=== Begin Enclosure ===

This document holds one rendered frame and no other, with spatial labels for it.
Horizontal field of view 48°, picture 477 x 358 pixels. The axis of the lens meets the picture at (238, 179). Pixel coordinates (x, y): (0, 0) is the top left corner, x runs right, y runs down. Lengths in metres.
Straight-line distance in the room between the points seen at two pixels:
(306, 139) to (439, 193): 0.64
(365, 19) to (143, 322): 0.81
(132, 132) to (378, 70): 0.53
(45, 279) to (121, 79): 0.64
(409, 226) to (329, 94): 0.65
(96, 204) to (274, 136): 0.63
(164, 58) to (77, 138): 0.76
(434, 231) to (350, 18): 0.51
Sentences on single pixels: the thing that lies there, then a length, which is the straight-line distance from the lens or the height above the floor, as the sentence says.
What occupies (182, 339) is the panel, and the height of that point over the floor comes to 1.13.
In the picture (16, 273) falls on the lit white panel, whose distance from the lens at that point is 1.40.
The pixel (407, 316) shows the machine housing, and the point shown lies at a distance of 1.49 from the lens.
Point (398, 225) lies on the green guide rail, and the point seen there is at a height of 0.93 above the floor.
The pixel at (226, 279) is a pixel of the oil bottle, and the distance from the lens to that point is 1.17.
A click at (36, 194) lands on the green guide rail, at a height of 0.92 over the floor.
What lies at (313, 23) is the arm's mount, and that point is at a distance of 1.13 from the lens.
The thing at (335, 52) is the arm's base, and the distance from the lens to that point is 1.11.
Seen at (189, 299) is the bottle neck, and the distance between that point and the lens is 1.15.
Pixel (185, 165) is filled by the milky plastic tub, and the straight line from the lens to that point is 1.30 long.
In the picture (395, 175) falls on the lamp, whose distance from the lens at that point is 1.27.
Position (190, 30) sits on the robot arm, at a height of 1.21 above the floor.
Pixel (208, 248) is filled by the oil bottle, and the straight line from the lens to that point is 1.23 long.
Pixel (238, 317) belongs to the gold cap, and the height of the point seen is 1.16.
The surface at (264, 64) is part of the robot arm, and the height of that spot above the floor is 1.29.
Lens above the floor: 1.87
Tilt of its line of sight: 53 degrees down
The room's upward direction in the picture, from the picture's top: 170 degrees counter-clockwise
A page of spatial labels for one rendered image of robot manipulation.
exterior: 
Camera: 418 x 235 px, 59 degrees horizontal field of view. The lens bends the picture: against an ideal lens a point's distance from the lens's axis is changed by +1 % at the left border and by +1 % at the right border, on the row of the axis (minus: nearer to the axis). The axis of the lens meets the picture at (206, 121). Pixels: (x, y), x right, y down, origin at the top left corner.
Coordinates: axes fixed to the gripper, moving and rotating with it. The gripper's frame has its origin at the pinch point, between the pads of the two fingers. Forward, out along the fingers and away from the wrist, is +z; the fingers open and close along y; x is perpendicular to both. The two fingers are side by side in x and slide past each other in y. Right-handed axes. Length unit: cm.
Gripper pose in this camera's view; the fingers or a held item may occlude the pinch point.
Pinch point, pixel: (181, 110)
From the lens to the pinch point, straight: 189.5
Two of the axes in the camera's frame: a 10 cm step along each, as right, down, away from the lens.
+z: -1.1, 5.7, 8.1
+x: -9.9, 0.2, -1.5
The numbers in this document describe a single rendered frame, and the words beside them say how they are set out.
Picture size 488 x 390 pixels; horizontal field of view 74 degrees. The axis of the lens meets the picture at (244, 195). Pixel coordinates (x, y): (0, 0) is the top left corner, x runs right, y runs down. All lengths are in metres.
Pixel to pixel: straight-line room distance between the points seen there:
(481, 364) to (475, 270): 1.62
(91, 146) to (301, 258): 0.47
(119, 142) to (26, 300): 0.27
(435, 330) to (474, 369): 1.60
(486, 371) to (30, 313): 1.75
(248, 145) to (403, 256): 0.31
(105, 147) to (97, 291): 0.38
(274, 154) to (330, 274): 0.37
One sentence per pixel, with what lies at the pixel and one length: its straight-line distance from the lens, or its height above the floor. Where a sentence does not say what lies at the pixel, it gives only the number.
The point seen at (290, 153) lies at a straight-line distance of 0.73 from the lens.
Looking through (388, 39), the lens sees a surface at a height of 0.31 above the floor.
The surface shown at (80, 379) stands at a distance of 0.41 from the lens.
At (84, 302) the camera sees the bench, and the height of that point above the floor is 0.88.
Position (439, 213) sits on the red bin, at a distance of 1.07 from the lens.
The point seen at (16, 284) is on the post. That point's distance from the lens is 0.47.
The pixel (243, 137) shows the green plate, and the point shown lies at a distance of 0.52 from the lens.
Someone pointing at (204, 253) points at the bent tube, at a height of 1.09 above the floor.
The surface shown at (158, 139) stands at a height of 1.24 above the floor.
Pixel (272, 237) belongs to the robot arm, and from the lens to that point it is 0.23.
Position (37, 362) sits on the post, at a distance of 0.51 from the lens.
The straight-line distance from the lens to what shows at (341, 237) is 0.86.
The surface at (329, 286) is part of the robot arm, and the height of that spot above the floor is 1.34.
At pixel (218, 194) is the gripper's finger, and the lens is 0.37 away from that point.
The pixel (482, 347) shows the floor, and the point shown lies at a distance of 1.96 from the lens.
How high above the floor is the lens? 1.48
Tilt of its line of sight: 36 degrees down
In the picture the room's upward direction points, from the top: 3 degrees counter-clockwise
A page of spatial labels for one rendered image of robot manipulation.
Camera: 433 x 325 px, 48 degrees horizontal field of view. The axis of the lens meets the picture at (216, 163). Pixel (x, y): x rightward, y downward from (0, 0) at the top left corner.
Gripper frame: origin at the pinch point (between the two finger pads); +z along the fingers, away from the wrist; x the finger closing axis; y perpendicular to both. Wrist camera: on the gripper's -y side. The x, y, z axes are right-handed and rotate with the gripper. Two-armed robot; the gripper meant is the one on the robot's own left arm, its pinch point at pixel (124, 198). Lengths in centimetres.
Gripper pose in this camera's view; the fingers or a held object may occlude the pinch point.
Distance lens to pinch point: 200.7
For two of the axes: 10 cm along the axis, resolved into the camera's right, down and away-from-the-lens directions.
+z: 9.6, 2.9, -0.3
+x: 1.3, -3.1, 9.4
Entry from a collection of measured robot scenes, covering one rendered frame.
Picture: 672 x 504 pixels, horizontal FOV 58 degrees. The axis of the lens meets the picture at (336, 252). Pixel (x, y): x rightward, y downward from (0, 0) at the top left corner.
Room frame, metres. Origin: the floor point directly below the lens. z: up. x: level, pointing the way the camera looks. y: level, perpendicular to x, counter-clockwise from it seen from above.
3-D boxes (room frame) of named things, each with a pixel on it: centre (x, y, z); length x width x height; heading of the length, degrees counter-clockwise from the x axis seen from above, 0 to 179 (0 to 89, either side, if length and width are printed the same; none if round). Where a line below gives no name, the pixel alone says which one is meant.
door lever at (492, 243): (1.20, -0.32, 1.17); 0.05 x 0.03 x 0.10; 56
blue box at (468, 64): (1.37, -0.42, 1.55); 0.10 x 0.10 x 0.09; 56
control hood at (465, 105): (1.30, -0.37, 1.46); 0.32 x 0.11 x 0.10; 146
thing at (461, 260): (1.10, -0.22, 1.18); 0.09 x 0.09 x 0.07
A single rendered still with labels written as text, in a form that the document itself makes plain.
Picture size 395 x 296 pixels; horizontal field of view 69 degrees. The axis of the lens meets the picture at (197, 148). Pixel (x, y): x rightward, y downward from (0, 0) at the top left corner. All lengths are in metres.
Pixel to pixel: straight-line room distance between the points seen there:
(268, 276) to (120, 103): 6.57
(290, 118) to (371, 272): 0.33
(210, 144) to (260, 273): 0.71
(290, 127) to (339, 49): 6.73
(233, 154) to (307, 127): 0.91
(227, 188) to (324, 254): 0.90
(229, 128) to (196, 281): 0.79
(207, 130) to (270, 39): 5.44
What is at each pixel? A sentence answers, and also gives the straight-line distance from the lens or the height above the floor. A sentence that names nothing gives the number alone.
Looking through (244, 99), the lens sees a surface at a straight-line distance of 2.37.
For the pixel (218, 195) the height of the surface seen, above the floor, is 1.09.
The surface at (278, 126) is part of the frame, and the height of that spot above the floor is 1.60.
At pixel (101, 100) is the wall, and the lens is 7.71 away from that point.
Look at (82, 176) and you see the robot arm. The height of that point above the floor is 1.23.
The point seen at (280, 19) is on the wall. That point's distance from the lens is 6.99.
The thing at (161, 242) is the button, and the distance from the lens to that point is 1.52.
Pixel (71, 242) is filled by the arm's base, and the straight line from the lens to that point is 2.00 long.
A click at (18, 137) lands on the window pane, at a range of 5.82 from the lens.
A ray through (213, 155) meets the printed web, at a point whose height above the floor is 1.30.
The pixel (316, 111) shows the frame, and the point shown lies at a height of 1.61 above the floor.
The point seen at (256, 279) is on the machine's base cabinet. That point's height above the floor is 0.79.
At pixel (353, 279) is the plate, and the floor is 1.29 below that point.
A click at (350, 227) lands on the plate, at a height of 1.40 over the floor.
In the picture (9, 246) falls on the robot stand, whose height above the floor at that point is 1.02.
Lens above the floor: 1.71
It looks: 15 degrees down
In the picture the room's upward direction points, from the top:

=== End Enclosure ===

Brief
Give the number of lines in the data that contain the string "fingers" and nothing more.

Exercise output
4